TOKYO (REUTERS) - Japanese Prime Minister Shinzo Abe has ordered a study of the economic impact of various alternatives for implementing a planned sales tax increase, including a plan for more gradual 1 percent annual rises, government sources familiar with the situation said over the weekend.
The intent of the study, the sources said, is not to promote the adoption of an alternative to the existing sales tax plan, which Finance Minister Taro Aso has said will be implemented as is.
Rather, the aim is to guide the government in deciding how best to cope with the impact of the tax increase, including adopting a supplementary budget, as it tries to balance its countervailing goals of reining in a bloated public debt while pulling the economy from its decades-long deflation.

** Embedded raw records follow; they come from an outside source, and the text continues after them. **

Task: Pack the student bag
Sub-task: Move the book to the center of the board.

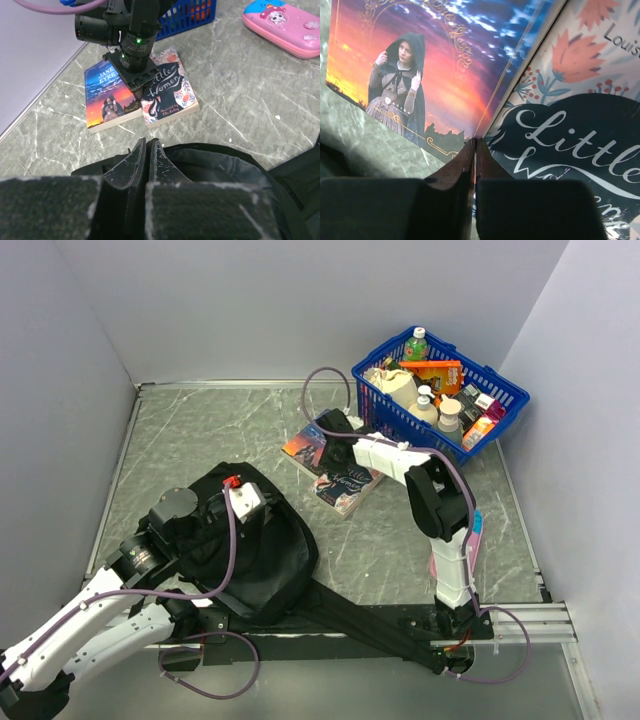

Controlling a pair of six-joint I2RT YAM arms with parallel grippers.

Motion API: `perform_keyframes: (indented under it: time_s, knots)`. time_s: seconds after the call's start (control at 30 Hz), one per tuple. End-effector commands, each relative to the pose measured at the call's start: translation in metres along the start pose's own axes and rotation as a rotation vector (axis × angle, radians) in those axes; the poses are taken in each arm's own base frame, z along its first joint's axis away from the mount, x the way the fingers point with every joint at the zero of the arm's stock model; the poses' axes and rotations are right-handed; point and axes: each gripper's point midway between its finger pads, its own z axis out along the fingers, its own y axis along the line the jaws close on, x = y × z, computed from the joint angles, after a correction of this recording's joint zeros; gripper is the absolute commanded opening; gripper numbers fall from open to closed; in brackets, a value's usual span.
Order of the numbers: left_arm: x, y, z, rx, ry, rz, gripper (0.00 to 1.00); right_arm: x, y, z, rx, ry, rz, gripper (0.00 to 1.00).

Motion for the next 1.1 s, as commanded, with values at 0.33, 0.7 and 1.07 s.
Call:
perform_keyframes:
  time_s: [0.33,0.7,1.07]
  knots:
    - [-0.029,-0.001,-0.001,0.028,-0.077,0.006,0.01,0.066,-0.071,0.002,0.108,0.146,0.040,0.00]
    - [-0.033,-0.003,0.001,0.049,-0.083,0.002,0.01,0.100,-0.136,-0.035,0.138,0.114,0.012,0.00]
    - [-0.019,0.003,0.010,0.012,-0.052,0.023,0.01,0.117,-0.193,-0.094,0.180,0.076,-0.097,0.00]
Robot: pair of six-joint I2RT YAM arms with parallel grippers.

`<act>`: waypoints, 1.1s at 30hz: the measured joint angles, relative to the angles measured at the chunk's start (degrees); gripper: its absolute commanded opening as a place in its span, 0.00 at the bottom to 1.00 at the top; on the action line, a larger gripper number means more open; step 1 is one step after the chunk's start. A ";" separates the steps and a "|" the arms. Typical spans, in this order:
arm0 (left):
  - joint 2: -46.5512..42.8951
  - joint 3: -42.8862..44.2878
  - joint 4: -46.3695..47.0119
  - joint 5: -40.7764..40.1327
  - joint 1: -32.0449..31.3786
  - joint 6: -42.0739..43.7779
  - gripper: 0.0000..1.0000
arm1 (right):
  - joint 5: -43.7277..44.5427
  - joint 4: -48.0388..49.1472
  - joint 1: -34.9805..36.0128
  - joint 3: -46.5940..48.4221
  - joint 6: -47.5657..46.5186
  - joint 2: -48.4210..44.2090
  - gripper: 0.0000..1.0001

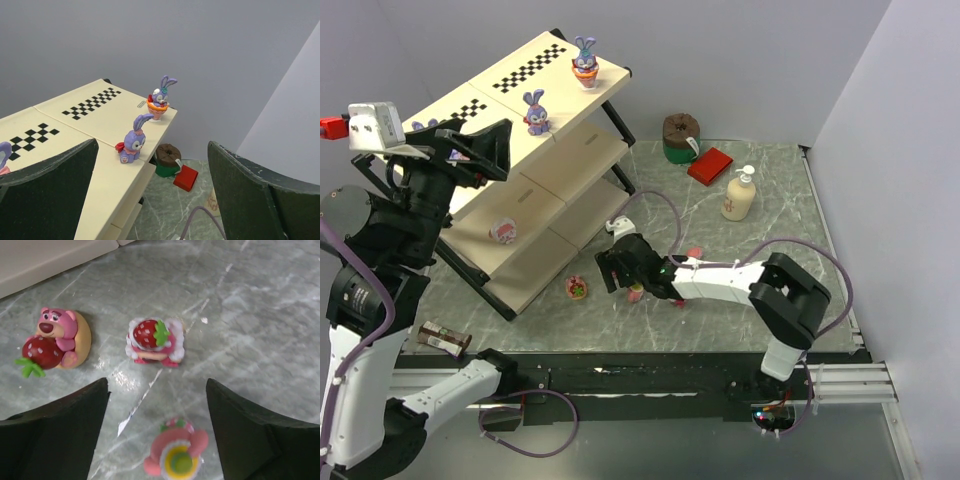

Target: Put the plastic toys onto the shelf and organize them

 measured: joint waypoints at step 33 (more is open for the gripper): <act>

Mr Abe has said he will decide this autumn how to proceed with the sales tax increase.
The Abe government's aggressive reflationary policies, dubbed "Abenomics", have spurred one of the stock market's sharpest rallies in decades but doubts linger whether it can achieve a sustainable recovery, with wages and jobs data yet to show convincing gains.
Three sales tax scenarios will likely be reviewed by the Council on Economic and Fiscal Policy, a panel of top government and private sector officials, and possibly by a separate, newly established panel of experts as well, the sources said.
Their discussions will include an examination of second-quarter GDP data, due for release on Aug 12.
The three scenarios include: the plan under current law to raise the sales tax rate to 8 percent from 5 percent in April 2014 and further to 10 percent in October 2015; to raise the rate by 2 percent in the first step, and in increments of 1 percent thereafter; and, to raise it 1 percent annually.